Loop32 uses three shaders, and requires drawing transparent objects twice. If the device supports the VK_KHR_shader_atomic_int64 extension, then we can pack colors and depths together into a 64-bit integer, and sort colors and depths together by sorting the 64-bit integers. This requires us to only draw transparent objects once.

For instance, given the four fragments in the Simple example with OIT_LAYERS = 2 without antialiasing, the first shader could compute that the frontmost sorted depths and colors are ((c1, 0.1), (c2, 0.2)), tail blending (c4, 0.4) and (c3, 0.3). It would then blend the sorted colors together.

Spinlock

This algorithm maintains a sorted list of the frontmost OIT_LAYERS fragments per pixel or sample using insertion sort. However, inserting elements into a list (and pushing all of the other elements back) is not thread-safe. This algorithm solves this problem by implementing a spinlock per pixel using atomic operations, which permits only one thread per pixel to insert elements at a time.

For instance, imagine the following scenario with OIT_LAYERS=2 without antialiasing, for a single pixel. Each of the threads is being run by a different warp.

Thread 1 starts processing the fragment (c3, 0.3). It enters the critical section. The A-buffer area for this pixel is still empty, ((0,0,0,0), 1), ((0,0,0,0), 1).
Thread 2 starts processing the fragment (c1, 0.1). It sees that the critical section is occupied and starts spin waiting.
Thread 3 starts processing the fragment (c2, 0.2). It sees that the critical section is occupied and starts spin waiting.
Thread 1 inserts (c3, 0.3) and leaves the critical section. The A-buffer area for this pixel is now (c3, 0.3), ((0,0,0,0), 1).
Thread 3 sees that the critical section is unoccupied and enters the critical section.
Thread 2 sees that the critical section is occupied and keeps spin waiting.
Thread 3 inserts (c2, 0.2) into the first position and leaves the critical section. The A-buffer area for this pixel is now (c2, 0.2), (c3, 0.3).
Thread 4 starts processing the fragment (c4, 0.4). It sees that it would be behind the last fragment in the A-buffer and tail blends (c4, 0.4), then exits.
Thread 2 sees that the critical section is unoccupied and enters the critical section.
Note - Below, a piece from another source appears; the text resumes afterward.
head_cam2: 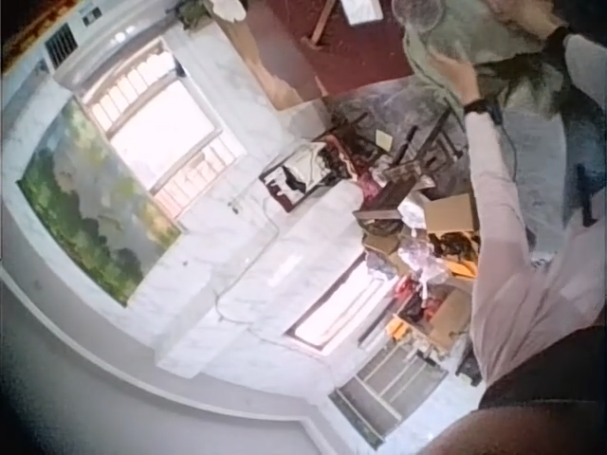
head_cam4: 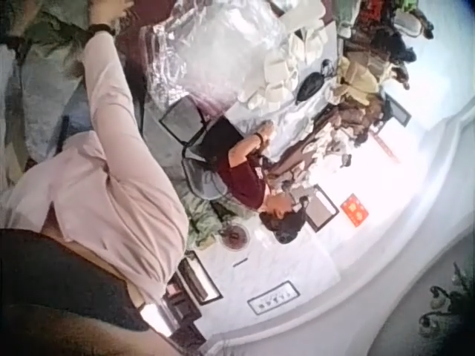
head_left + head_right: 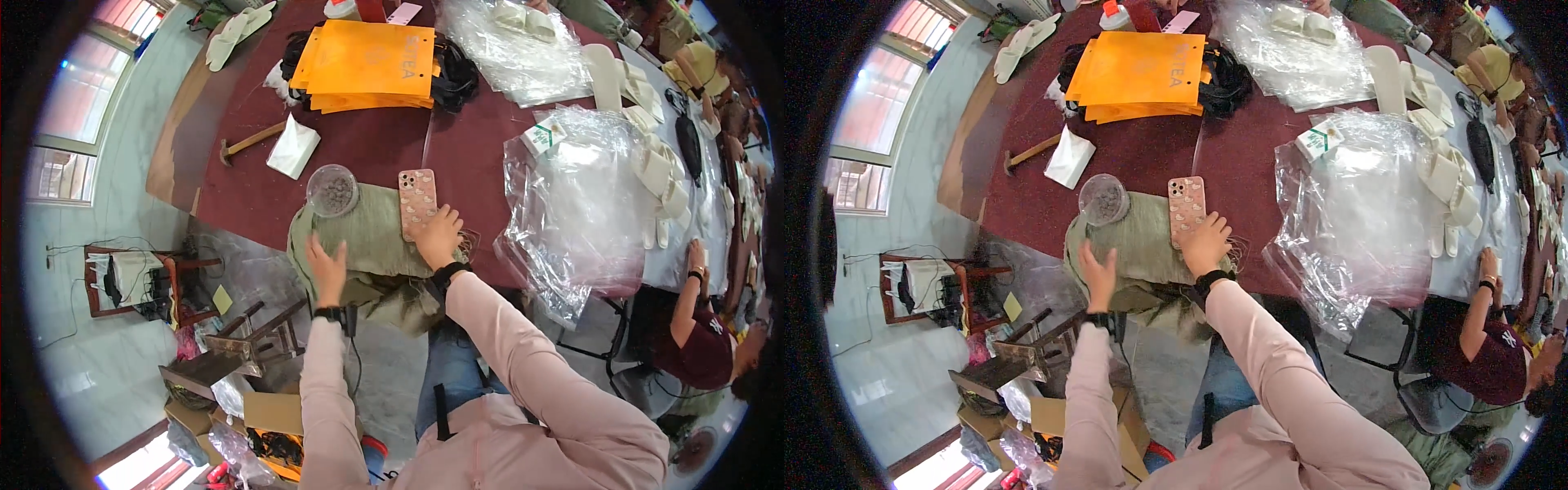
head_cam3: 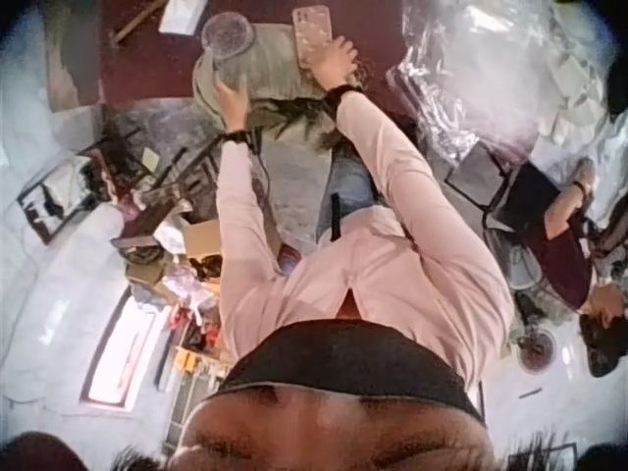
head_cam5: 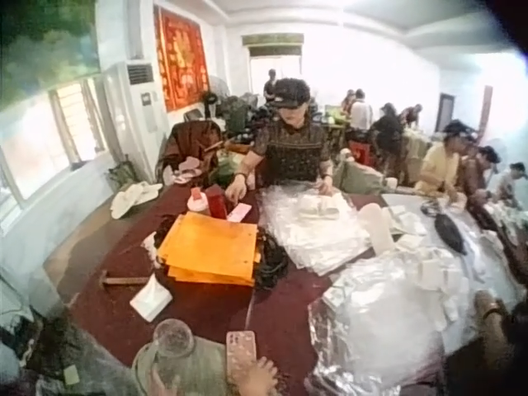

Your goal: Packing white sandals into plastic bags in a manufacturing setting.

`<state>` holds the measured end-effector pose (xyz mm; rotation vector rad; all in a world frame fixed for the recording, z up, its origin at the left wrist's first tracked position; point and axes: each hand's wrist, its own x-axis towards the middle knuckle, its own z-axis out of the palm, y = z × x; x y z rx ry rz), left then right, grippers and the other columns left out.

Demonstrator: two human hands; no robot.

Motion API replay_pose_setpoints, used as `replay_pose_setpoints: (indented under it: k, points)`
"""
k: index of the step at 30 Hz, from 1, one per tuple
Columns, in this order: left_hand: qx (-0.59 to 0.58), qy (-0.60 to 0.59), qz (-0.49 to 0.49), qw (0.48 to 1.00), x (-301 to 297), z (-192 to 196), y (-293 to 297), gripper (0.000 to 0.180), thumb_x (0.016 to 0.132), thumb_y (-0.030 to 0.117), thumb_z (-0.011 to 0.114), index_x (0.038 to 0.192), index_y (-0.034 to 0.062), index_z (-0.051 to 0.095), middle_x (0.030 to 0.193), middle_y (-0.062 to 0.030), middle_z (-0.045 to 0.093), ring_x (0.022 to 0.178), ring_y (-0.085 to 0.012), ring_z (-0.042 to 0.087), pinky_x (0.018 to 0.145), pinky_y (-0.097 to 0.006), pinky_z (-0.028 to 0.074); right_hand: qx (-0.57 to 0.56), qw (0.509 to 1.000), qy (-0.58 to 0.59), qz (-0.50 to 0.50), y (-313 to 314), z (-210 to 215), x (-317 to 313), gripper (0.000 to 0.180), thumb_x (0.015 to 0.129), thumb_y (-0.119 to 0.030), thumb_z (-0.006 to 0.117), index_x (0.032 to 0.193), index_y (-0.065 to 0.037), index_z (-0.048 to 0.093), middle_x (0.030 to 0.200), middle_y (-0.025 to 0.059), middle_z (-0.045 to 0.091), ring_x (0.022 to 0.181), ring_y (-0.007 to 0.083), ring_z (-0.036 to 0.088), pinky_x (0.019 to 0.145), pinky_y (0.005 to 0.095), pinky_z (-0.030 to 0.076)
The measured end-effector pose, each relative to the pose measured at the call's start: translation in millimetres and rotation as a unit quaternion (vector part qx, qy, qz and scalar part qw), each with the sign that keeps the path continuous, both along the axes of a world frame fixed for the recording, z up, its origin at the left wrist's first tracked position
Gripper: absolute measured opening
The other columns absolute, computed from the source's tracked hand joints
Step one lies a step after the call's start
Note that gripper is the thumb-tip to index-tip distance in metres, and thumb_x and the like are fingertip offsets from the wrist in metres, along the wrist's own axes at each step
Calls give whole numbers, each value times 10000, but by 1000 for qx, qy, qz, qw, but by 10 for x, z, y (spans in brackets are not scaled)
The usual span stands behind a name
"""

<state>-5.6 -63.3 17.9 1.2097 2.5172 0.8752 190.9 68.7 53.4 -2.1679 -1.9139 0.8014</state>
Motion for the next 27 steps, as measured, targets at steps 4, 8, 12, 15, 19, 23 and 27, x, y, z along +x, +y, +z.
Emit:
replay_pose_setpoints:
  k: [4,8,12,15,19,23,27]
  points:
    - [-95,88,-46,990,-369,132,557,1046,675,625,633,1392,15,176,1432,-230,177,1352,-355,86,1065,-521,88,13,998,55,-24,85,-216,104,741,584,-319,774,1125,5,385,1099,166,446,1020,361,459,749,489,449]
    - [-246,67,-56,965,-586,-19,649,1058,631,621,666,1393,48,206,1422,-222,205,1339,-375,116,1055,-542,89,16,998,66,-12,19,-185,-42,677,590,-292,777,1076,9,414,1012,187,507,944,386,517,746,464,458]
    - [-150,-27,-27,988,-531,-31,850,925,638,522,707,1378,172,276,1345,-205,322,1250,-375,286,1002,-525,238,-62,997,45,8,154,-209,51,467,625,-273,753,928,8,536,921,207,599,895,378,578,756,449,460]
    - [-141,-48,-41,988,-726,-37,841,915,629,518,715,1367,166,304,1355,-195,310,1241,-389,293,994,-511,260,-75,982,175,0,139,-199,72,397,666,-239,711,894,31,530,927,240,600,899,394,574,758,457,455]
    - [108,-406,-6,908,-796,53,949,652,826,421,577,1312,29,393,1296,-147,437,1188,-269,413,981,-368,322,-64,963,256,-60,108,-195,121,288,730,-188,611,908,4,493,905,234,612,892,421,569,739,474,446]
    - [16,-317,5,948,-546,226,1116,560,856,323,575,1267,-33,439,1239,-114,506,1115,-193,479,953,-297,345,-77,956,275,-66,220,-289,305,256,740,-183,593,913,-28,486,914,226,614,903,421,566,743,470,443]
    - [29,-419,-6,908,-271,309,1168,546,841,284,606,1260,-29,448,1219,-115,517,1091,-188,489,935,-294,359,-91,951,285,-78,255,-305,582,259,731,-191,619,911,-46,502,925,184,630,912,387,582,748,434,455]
It inserts (c1, 0.1) into the first position, removing and tail blending (c3, 0.3). It then leaves the critical section, finishing execution. The A-buffer area for this pixel is now (c1, 0.1), (c2, 0.2).

Interlock

If the device supports the VK_EXT_fragment_shader_interlock extension, then we can use invocation interlocking to prevent multiple invocations from entering a critical section, without having to implement a spin lock (and without requiring the threads to spin while they wait for the critical section to be unoccupied). This is somewhat similar to rasterizer order views in Direct3D 11.3.

To do this, we call beginInvocationInterlockARB or beginInvocationInterlockNV before entering the critical section (depending on whether the GLSL code supports the GL_ARB_fragment_shader_interlock or GL_NV_fragment_shader_interlockextension), then call endInvocationInterlockARB or endInvocationInterlockNV to end the critical section.

Additionally, the critical section is entered in primitive order, so the selection of the fragment to tail blend in each invocation is guaranteed to be stable between frames.

The shader code is similar to the example for Spinlock, except with spin locks replaced by invocation interlocks.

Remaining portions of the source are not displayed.